Work task:
The response must be the exact lines from the one that contains "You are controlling" through the end of the material, with no pictures and no additional lines.

Dataset extract:
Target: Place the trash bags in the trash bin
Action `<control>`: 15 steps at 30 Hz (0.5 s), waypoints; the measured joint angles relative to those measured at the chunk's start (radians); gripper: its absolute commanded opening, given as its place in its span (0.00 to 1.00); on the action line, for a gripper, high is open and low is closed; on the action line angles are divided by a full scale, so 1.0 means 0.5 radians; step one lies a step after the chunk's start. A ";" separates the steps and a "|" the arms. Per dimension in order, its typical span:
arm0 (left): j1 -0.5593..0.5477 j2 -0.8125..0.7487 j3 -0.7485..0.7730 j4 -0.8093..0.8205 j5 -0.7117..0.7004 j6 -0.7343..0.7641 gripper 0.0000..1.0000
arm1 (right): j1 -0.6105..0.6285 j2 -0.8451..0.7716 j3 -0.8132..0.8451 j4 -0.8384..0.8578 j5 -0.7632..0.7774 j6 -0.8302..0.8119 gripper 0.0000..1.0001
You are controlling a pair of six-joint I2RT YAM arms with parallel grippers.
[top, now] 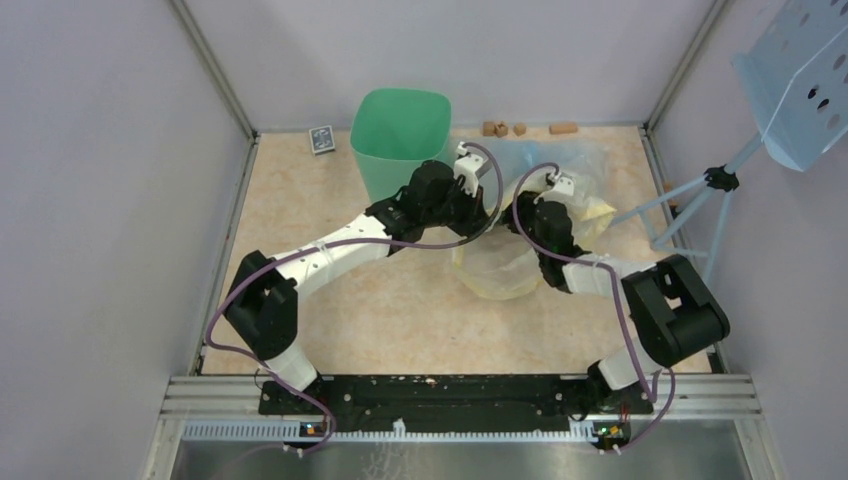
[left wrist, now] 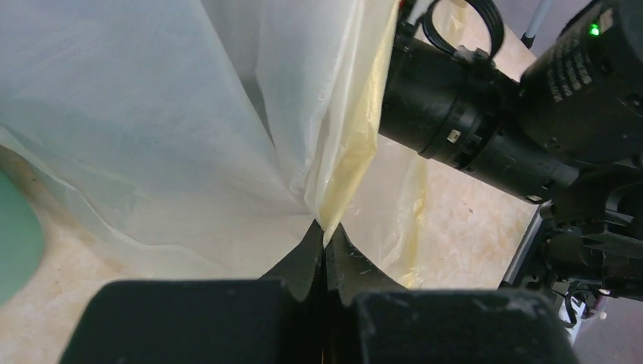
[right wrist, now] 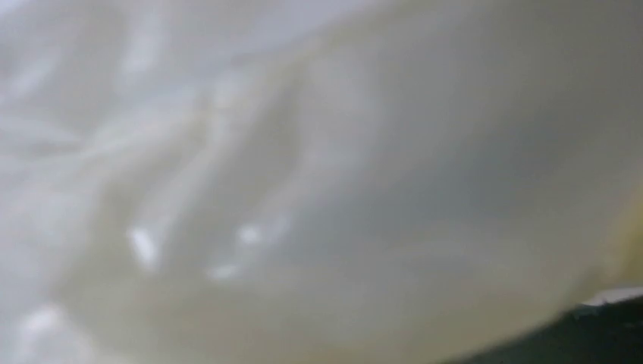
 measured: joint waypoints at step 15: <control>0.080 0.011 0.000 0.003 -0.019 -0.060 0.00 | -0.049 0.546 0.571 -0.527 0.398 0.494 0.61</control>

Answer box:
You are controlling a pair of six-joint I2RT YAM arms with parallel grippers.
[top, now] 
[left wrist, now] 
[right wrist, now] 
 measured: joint waypoints at step 15: <control>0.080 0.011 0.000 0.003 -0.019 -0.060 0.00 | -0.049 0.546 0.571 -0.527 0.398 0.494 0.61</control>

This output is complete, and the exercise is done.